Park-and-Ride Facility Location Selection under Nested Logit Demand Function

TL;DR

This paper extends the park-and-ride facility location problem by incorporating a nested logit demand model to better reflect real-world choice behavior, and develops efficient algorithms to solve large-scale instances exactly.

Contribution

It introduces a nested logit demand model for P&R location problems and proposes two computational methods, neighborhood search and randomized rounding, for large-scale optimization.

Findings

Methods solve 1,000 medium-scale instances rapidly.

Achieve exact optimality 10,000 times faster than previous MNL-based methods.

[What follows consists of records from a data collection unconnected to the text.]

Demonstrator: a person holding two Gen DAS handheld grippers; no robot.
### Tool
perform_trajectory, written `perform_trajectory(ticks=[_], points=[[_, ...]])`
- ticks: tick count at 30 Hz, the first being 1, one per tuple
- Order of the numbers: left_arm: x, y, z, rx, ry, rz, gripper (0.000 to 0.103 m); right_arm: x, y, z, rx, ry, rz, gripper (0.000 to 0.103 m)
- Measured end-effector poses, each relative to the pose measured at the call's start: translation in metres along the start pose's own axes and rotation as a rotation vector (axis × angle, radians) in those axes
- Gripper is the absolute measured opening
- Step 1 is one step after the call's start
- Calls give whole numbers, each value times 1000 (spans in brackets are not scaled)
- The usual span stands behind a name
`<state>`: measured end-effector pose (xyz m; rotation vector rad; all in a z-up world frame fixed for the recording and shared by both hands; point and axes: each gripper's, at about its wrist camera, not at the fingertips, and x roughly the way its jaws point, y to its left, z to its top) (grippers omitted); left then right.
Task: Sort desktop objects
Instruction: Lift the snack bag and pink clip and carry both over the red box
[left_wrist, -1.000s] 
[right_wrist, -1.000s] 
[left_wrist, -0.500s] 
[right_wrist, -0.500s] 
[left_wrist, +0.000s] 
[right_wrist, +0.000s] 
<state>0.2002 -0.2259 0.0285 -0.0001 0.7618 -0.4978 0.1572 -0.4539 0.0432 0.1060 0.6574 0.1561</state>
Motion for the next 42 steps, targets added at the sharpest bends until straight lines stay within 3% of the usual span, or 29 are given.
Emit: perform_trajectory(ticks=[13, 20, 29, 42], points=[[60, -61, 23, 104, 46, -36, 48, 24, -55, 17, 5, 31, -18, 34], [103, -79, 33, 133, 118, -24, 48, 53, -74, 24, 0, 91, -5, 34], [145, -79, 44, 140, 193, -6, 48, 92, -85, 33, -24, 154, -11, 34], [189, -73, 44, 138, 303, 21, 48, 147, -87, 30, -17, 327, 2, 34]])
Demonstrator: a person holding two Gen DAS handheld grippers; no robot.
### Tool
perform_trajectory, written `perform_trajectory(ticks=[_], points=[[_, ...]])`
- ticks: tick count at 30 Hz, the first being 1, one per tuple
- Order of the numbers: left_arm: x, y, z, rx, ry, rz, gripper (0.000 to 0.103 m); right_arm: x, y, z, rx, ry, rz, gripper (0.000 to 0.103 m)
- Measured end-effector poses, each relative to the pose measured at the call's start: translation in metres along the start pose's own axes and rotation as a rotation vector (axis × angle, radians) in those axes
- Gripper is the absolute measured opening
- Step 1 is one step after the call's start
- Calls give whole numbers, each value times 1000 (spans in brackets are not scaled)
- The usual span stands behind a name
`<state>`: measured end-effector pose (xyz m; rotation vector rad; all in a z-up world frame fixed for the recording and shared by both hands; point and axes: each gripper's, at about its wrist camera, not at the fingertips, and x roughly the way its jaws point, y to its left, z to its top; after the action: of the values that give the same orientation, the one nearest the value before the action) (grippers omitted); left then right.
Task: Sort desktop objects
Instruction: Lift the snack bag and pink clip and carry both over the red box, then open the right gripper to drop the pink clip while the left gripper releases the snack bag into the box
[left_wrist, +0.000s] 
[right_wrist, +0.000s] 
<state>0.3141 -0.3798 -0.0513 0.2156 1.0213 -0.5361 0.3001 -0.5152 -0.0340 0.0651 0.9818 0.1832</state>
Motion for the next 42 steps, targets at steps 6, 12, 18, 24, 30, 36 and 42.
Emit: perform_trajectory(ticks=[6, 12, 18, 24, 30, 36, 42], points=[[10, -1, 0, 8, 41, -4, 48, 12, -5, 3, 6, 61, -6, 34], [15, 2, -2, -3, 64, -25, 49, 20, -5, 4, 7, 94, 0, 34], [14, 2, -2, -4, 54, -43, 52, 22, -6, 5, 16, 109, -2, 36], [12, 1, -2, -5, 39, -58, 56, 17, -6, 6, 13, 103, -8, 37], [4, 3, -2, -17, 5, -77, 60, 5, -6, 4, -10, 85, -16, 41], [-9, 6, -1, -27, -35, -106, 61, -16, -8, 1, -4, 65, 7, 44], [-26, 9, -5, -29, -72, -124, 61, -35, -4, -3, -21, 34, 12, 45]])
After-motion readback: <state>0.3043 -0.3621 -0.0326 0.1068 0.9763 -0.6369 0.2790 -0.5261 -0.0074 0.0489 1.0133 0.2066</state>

Highlight differences between MNL and NL models in P&R context.

Abstract

Park-and-ride facilities are car parks where users can transfer to public transportation. Commuters can use P&R facilities or choose to travel by car to their destinations, and individual choice behavior is assumed to follow a logit model. The P&R facility location problem identifies locations for a fixed number of P&R facilities from among potential locations such that the number of users of the P&R facilities is maximized. This problem has previously been formalized under a multinomial logit demand function. However, as it imposes the strong condition of the independence of irrelevant alternatives, the MNL model is unable to represent the real-world P&R facility location problem exactly. Respecting the nested structure of individual choice behavior, we generalize the MNL model to a nested logit model and develop two computational methods -- neighborhood search and randomized rounding -- to solve large-scale P&R facility location problems under the NL demand function. The neighborhood search method first finds one feasible solution and then improves the feasible solution to the next one along an edge of the polyhedron whose vertices are the feasible solutions. The neighborhood search method is randomized to create an adaptive randomized rounding procedure. Computational experiments verified that the computational methods were able to solve the nonlinear optimization problem under the NL demand function on 1,000 medium-scale instances to exact optimality rapidly. Specifically, the methods were verified to solve the MNL model to exact optimality 10,000 times faster than the mixed integer linear programming formulation described in the literature. We performed additional computational experiments to assess the performance of our computational methods on a variety of large-scale instances. Our computational analysis also elucidates the difference between the MNL and NL models.